All four teams still competing boast impure PGs, combo guards who shoot at least twice as often as they earn an assist. Two (Billups, Parker) are considered among the best in the league; the others (Rondo, Fisher) are considered solid at worst. Yet we curse every prospect without the vision of Kidd (his team lost in five in the first round) or Nash (ditto), relegating these lepers to the bargain bin.
Chris Paul stormed the universe this year. Deron Williams was also brilliant. These matters seemingly have the greater Chicago area set on Derrick Rose, lauding THE RISE OF THE PURE POINT GUARD. And while these fellows are more pure than most, they aren't holy angels of unselfishness and good intentions. Paul was a 20 ppg scorer, for goodness sake. And even more, Rose's freshman totals would place him with Marbury on our scale!
Our perspective on what makes a point guard great is seriously warped, and I blame it all on the false heralding of the assist as a game-changer and of purity as the singular path to point guard greatness. Because we believe assists to be of utmost import, and because pure point guards are more valued than scorers, we consider PGs who get lots of assists to be pure and thus, the best. They supposedly raise the game of their teammates. They make everything offense easier. They lead, muzzled or not, because they pass. It's malarkey (and I offer Jason Kidd as proof).

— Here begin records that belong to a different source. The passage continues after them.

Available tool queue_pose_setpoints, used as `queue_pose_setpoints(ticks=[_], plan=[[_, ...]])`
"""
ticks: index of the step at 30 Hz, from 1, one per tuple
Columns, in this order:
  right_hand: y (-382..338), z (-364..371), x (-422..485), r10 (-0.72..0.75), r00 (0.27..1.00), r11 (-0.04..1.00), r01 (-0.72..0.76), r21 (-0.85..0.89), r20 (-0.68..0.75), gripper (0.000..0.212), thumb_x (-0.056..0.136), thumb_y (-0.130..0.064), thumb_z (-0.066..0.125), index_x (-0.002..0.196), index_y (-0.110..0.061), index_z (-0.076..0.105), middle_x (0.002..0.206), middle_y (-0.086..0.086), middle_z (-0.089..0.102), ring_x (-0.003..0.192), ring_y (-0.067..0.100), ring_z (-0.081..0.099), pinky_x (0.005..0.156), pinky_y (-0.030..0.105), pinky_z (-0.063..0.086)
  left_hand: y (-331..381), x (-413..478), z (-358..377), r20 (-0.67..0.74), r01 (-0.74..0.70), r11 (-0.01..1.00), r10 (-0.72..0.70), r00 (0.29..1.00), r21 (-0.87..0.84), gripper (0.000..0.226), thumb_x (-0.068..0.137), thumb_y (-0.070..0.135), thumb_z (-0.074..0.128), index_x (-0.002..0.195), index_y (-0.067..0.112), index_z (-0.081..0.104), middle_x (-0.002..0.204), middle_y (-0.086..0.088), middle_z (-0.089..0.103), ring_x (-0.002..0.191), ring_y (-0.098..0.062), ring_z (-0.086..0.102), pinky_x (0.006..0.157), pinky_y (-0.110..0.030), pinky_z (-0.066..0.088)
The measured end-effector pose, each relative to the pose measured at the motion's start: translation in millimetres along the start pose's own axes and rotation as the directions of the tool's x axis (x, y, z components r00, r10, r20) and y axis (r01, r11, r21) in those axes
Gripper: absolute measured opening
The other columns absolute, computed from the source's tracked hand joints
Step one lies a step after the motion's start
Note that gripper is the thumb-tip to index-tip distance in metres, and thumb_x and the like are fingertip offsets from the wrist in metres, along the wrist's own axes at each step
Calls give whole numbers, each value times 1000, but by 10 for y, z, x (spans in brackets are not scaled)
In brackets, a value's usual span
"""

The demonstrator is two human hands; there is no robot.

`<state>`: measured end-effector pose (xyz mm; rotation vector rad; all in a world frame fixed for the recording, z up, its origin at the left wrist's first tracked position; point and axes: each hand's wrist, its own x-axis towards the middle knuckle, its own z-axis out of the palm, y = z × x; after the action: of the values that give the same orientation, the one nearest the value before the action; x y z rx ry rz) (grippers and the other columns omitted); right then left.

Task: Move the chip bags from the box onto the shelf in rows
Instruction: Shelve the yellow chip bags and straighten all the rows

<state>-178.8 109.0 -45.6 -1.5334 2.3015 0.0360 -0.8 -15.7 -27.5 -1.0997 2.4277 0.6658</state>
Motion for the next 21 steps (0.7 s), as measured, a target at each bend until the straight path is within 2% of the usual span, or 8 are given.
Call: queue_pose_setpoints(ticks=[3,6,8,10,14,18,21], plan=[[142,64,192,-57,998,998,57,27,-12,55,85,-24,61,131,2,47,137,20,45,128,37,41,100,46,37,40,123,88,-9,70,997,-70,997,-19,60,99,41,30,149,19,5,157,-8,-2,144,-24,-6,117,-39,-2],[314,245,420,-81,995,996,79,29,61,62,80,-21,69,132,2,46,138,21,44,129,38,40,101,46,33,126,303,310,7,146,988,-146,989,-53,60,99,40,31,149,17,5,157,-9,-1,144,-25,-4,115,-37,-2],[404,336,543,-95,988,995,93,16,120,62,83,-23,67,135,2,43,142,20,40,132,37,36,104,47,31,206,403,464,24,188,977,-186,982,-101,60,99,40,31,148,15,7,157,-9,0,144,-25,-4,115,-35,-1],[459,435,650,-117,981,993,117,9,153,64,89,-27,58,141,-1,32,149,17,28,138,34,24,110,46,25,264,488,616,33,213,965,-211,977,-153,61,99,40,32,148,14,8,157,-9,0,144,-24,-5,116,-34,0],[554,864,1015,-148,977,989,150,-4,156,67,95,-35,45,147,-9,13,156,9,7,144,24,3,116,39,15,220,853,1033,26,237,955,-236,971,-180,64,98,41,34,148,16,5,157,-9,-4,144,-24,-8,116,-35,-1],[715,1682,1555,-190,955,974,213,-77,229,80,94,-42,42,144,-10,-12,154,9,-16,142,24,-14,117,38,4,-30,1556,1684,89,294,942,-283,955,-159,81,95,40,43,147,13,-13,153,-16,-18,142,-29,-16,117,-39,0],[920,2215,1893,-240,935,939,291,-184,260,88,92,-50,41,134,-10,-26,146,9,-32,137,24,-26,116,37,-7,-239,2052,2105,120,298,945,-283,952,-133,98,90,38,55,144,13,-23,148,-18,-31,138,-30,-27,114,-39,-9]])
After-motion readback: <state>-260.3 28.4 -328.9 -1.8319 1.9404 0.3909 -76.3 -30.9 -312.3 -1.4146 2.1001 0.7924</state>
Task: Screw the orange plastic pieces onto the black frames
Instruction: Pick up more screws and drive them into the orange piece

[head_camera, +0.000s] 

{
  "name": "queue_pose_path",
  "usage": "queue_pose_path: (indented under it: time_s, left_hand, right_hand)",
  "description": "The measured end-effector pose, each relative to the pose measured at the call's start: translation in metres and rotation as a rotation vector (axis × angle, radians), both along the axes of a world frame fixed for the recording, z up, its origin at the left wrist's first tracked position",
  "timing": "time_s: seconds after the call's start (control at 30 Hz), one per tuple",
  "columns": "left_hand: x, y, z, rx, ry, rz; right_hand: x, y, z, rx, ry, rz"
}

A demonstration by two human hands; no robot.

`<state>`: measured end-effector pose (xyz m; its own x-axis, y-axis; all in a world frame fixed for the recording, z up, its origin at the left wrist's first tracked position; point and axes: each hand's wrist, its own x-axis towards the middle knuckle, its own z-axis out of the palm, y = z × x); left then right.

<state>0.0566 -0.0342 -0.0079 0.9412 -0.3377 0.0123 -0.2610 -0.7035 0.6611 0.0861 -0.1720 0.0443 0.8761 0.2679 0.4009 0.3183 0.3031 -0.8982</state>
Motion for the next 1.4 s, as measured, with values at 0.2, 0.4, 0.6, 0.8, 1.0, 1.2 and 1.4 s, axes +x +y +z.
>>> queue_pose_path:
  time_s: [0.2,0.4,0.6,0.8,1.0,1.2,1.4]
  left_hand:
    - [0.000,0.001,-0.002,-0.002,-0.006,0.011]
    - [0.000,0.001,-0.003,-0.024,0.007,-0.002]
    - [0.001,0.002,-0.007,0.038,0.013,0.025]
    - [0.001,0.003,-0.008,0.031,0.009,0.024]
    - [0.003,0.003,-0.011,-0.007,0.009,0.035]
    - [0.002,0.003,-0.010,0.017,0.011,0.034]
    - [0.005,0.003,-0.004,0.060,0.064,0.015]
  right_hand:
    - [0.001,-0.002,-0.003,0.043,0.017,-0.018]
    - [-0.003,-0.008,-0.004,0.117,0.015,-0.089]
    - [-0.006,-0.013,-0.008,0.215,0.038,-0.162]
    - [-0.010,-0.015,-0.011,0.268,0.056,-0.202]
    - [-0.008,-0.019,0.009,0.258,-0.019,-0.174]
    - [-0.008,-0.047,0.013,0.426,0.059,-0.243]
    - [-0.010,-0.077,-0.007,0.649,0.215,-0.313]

This map shows a team's offensive rating (points per 100 possessions) on the x axis and a team's rate of assists per made field goals on the y axis. Good offensive teams to the right, bad ones to the left. High assist teams up top, low assist teams on the bottom. Based on conventional wisdom, you'd expect to see all the good offenses in the top right (with lots of assists) or the bad guys in the bottom left (with few assists), right?

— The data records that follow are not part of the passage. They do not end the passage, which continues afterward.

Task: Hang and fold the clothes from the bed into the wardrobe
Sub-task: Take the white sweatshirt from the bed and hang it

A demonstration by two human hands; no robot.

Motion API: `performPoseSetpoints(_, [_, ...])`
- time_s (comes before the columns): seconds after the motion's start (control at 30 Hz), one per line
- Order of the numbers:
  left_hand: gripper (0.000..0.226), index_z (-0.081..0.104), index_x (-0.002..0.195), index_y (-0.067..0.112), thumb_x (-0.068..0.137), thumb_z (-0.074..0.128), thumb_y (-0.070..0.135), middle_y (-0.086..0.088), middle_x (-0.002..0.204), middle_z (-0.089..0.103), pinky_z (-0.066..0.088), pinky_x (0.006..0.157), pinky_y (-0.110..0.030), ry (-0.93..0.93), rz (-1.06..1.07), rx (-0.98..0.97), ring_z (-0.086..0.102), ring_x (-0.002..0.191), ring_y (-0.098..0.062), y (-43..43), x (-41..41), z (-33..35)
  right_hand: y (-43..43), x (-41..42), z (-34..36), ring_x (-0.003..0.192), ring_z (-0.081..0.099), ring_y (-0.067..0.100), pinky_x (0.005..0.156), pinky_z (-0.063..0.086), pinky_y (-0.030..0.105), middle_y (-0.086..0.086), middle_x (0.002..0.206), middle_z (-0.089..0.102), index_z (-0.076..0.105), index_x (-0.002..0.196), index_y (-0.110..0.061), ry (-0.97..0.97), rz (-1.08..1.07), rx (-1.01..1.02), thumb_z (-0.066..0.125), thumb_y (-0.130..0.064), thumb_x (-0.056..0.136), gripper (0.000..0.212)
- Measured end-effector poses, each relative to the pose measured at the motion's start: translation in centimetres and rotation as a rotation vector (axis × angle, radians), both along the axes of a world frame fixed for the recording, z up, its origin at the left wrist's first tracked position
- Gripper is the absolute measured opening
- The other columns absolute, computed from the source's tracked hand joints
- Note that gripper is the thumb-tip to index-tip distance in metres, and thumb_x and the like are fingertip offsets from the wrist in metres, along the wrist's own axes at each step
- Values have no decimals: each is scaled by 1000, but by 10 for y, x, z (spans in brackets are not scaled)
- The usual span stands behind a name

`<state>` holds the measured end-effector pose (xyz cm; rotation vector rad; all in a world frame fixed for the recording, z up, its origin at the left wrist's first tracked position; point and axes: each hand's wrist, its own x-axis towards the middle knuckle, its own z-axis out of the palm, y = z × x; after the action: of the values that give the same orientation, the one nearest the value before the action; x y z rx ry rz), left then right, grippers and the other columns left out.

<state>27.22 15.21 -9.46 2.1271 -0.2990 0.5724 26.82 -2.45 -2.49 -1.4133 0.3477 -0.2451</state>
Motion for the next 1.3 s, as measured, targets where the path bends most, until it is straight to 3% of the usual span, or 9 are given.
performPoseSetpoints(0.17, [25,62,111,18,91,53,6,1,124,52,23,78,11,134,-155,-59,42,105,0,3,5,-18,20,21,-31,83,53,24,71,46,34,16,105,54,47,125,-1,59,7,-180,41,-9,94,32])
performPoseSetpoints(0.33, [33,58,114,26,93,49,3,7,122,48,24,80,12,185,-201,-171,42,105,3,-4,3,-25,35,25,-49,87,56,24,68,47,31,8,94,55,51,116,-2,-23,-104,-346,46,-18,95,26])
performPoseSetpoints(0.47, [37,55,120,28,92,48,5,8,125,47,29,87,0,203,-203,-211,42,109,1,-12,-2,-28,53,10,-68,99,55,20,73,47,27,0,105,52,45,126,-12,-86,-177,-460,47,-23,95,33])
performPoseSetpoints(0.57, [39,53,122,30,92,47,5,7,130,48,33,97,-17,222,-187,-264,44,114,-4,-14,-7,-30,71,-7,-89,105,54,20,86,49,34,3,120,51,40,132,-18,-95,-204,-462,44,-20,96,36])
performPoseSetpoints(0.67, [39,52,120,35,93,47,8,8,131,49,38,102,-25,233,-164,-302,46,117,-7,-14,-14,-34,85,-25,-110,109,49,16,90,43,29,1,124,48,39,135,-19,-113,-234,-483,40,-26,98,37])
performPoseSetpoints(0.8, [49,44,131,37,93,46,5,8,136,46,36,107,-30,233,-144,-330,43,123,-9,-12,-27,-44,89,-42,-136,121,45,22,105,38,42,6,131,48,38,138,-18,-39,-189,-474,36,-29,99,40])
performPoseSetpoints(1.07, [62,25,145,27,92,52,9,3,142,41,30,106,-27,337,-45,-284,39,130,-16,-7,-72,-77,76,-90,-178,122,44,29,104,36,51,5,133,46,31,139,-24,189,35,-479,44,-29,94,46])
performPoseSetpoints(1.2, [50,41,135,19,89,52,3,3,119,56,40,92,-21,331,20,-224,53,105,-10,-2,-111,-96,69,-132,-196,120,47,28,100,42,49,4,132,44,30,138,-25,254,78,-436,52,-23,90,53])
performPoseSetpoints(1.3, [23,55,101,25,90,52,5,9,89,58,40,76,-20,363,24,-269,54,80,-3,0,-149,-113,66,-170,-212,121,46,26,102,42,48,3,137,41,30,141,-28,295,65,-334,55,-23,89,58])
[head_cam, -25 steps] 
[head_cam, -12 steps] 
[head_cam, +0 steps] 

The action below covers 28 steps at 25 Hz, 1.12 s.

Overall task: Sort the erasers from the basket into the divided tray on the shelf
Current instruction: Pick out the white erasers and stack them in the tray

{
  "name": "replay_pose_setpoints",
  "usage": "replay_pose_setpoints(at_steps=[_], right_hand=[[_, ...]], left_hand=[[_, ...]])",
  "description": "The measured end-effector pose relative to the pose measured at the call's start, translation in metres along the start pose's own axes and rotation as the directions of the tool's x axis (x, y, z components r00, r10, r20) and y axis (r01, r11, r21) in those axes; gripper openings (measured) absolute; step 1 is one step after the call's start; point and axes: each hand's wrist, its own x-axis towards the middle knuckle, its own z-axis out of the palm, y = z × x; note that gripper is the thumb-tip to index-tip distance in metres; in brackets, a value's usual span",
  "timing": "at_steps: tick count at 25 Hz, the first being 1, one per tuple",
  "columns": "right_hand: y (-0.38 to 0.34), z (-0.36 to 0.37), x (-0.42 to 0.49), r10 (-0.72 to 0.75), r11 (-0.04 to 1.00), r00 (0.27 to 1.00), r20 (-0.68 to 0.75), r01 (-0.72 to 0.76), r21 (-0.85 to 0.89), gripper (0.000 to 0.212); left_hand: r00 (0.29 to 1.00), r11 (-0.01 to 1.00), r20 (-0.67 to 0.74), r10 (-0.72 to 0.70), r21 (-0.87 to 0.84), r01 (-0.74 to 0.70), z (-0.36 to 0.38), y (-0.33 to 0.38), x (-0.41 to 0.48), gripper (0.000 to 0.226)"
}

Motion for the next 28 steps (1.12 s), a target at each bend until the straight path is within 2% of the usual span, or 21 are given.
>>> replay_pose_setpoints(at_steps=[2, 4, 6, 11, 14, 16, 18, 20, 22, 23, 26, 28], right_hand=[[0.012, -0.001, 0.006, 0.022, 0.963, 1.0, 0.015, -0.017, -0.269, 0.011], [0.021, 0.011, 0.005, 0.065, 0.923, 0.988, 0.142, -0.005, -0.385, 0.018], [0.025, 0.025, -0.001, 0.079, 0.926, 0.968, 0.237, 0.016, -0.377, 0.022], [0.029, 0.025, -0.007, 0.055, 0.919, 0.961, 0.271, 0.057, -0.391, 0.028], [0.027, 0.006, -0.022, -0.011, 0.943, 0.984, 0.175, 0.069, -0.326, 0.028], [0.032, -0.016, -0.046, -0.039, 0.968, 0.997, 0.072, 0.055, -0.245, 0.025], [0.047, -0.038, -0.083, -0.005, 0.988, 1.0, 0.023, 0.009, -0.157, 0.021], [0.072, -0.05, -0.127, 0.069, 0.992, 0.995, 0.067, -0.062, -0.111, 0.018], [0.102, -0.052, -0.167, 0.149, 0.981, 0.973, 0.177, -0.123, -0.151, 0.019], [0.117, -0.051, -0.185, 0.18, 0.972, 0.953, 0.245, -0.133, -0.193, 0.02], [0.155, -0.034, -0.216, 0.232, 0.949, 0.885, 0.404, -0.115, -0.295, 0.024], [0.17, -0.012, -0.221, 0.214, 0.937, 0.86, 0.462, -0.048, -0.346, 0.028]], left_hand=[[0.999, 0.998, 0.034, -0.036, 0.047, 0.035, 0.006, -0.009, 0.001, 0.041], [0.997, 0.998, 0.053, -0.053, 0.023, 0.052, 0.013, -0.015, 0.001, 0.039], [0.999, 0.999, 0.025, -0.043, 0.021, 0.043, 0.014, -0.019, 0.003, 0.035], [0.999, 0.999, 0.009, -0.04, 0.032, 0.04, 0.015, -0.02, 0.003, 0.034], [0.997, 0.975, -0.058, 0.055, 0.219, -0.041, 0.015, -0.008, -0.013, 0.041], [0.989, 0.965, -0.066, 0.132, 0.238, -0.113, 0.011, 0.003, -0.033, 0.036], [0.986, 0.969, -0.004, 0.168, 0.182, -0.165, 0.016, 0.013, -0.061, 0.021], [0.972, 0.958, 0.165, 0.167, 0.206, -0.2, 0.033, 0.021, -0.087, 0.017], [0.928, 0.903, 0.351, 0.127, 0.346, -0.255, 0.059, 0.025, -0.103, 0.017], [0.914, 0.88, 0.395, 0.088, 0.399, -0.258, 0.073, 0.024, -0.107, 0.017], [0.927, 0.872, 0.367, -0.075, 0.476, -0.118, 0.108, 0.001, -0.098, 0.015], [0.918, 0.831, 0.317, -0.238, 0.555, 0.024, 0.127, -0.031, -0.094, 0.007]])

There's no measureable relationship between a team's rate of assists and a team's offensive performance. (For the statgeeks, the correlation for the past four seasons is -0.011.) There's only a tiny correlation between ast/FGM and effective FG% (0.061). It's the same for ast/FGM and two-point FG% (0.065). You can be good at offense and a good passing team (Utah, Phoenix), but you can also be bad at offense and a good passing team (New Jersey, the Clippers). You can be good at offense without racking up assists (Golden State, Orlando). The two concepts, on a leaguewide basis, are not dependent on each other.
This is not to say assists should be ignored. Many systems require ball movement. Quite honestly most personnel in the league (including every player on the 2005-08 Phoenix Suns not surnamed Nash or Diaw) needs help from a good pass to perform at peak efficiency. But as described in a thorough Wall Street Journal Numbers Guy blog post by Carl Bialik, the assist's measureable value is in serious question. Quite possibly, no assist is created equal, and our rash cookie-cutter generalizations only cloud the value of the pass, discounting the truly vital (an alley-oop, a backdoor bounce for an easy layup) to the level of the coincidental (the shuffle pass which leads to single-clutch fall-away from 15).
But despite the veil over the value of the pass, we demand purity. Some of our best point guards (Parker, Billups) are not pure in any sense, but we shun the combo guard. On a league level, assists having nothing to do with offensive production, but we dismiss those who can't drop eight dimes a game. This is all very absurd, as four conference finalists are showing us right now. It must stop.
And my dear Combo Guards, please do not try to become something you're not. Jerryd and Russell and O.J. and even you Derrick: Screw your reputation. Fire away, brothers. Fire away.